At the other end of the yield curve, bonds are in fact not the only asset. So are equities, which are claims on the current and future assets and income streams of businesses. And there is real property, which also carries with it a rate of return. These asset classes represent, in effect, the collateral against which the debt at the other end of the yield curve issued. It is confidence in future growth, quantified in the prices of these assets that provides the rationale for issuance of debt today in exchange for repayment tomorrow.
Keep this picture in mind, because it is important to our discussion going forward. A step change up in the price of oil due to Peak Production being reached is going to force a rise in the yield on corporate and real property assets. This means that the price of those assets relative to the income they generate, and relative to the assets at the short end of the yield curve – especially gold – is going to have to fall.
To understand why, consider the model of the American economy with which we started this talk. This is a model built on the twin foundations of debt and consumption, both predicated on cheap oil and gas to fuel the cars trucks and aircraft and to cool the warehouses, offices, homes and IT centres.
A cursory look at conurbations like Phoenix and Las Vegas is enough to see the challenges posed by a significant increase in energy costs. But if you doubt the long term impact, let’s look at the markets themselves.
Here is a chart of oil measured in terms of the number of hours of work that it takes to produce a barrel of the stuff. We can see that oil prices fell in real terms for nearly a century before vaulting in the 1970s. In the 80s the triple impact of recession, conservation, and high output, especially in Saudi Arabia, led to a fall, reaching new lows in 1998. Since then the value of a barrel in hours worked has more than doubled. .
Let’s look at this now in comparison to the real value of corporate America, measured by the S&P 500 deflated by CPI. This is a pretty arresting picture. The inverse correlation between corporate asset values and real oil prices could not be clearer.

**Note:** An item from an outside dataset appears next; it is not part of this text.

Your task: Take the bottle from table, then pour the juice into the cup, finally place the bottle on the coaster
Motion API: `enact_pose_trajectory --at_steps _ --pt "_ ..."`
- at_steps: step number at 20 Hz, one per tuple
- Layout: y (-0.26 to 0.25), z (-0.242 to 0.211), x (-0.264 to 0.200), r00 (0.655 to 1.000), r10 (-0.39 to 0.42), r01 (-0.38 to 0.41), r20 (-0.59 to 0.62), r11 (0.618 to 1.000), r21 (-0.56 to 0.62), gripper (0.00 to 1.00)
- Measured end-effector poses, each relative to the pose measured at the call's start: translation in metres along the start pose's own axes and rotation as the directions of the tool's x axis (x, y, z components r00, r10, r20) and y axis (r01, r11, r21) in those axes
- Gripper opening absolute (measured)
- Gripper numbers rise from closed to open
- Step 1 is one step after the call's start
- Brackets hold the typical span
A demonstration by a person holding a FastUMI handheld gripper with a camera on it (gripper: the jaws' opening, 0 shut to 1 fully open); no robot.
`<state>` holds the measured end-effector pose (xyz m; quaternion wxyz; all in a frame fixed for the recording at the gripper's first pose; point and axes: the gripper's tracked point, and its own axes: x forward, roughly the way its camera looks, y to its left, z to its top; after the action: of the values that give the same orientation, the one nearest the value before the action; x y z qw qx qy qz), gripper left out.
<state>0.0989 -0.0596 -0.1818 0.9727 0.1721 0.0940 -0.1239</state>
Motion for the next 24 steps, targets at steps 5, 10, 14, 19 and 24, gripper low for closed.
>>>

Now logically, if oil prices were simply a function of finance and exploration this would not be a big deal, just one more credit cycle. But we know that is not the case. Oil prices are now a function of geology too. We have already discovered pretty much what there is to discover. From now on scarcity places a floor under relative oil prices. And that implies that there is a ceiling, for the time being at least, on corporate and real property values.
The finance model that lies at the base of the US political economy is no longer viable. This depends on unlimited housing development utilising cheap space and cheap energy. The sort of horizontal urban development so loved by US planners and politicians who thrive on the cash cycled through the permit, building, sale, mortgage and remortgage process is no longer profitable on anything other than the shortest term payback period. This represents nothing less than an existential crisis for the American political class.
No wonder they invaded Iraq. And no wonder they are picking a fight with Iran. Without control of Iranian oil and gas they have no hope of securing the Middle East. For that they need to control both sides of the Persian Gulf.
But Iran has applied for membership in the Shanghai Cooperation Organisation, and speaks openly of an oil and gas axis stretching from the arctic to the Persian Gulf. It does not have the West in mind, except as a customer.
Look to Russia, and remember John D. Rockefeller. Vladimir Putin may well be his equivalent for the Twenty First Century.